Back at the tent I put Sophie and Sugar on their line out on the grass then set about making coffee and toast, which I lingered over while looking at the view. Unfortunately though I couldn't keep putting off the inevitable so reluctantly I cleared the breakfast things away and started on the packing up process, though this was hampered somewhat by various other campers who stopped to chat as they were passing. Eventually everything was in the van except the dogs, and judging by the look on Sophie's face they didn't want to go home any more than I did. Once I'd put them in the van though they settled down in their bed, and after taking a final few shots of the site in general from the small hillock behind my pitch I said a silent goodbye to Invercaimbe and drove along the track for the last time.

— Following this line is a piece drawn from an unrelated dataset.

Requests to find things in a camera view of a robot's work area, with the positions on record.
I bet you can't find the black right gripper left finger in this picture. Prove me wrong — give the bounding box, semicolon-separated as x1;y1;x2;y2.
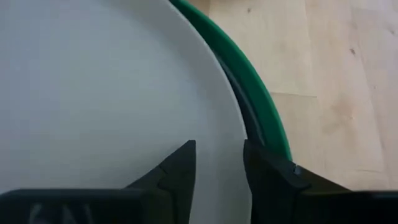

When I reached Fort William I stopped off at Morrisons to top the tank up again - a completely full tank would be more than enough to get me all the way home - then I settled in for the drive down to the C & CC site at Moffat, which would be my stopping-off place for the night. I managed to get all the way through Glen Coe and past the Green Welly without stopping for photos and when I finally did make a stop it was at Tarbet near the top end of Loch Lomond. There was a car park just off the main road through the village and from there a large and very pleasant area of well mown grass sloped down to the lochside where the Loch Lomond cruise boats took visitors out on the loch. I wandered round for about half an hour before putting the dogs back in the van and setting off once more.
It was when I was almost at Luss that I suddenly had a spur-of-the-moment and totally mad idea - it's surprising how quickly the human brain can process several different thoughts in the space of a couple of seconds - and swinging the van off the road I turned into the entrance of the C & CC site I'd stayed at the previous weekend. With the weather being so good I thought that if I could transfer my one-night booking from the Moffat site to Luss - providing there was a pitch available of course - I could do the boat trip across to Balmaha the following day before continuing on the second leg of my journey; also it was still a long way to Moffat and I didn't really feel like driving much further. So with fingers crossed that I wouldn't be quizzed again about the van being a motorhome I parked up and went across to reception, and I have to say that this time the warden was very helpful. He phoned the Moffat site, transferred my booking, and led me to an available pitch; it was on the same part of the site as before, and though it wasn't by the lochside it wasn't too far away.
By the time I'd put the tent up I was really beginning to feel tired; for the sake of just one night there was no point in setting it up completely so I left out the second bedroom and the larder unit and instead of making the bed up properly I just put the two self-inflating mats and the mattress on the floor - sleeping at ground level wouldn't matter for once. With all that done, and realising that I hadn't had anything to eat since breakfast, I made a brew and a sandwich and spent a couple of hours relaxing and reading my book before taking the dogs for their last walk of the day. It wasn't late but if I wanted to be on the 10am boat the following morning I needed to get packed up again early, and with a long drive ahead of me after the boat trip I didn't want to be tired so it made sense for once to have an early night.
I've really enjoyed reading about your Highland adventures. It would appear you were very lucky with the weather up there.
ReplyDeleteCarry on Blogging.
http://wannabepikey.blogspot.co.uk/
Yes I was. I'd been told by more than one person that late May/early June was the best time to go for the weather and it was certainly true that week.
ReplyDeleteHi Eunice, just wanted to say I've just come out of hospital after being quite ill and lying in bed today feeling sorry for myself, until I read the whole Scotland blog, and I've absolutely loved it, made me smile again and even bought an emotional tear, thank you so much xx the pictures as usual are stunning!!
ReplyDeleteEileen x
So sorry to hear you've been ill Eileen, I hope you get better soon. I'm glad you've enjoyed reading through the Scotland trip and you like the photos - I took almost 600 in total so it's been a hard job choosing which ones to put on.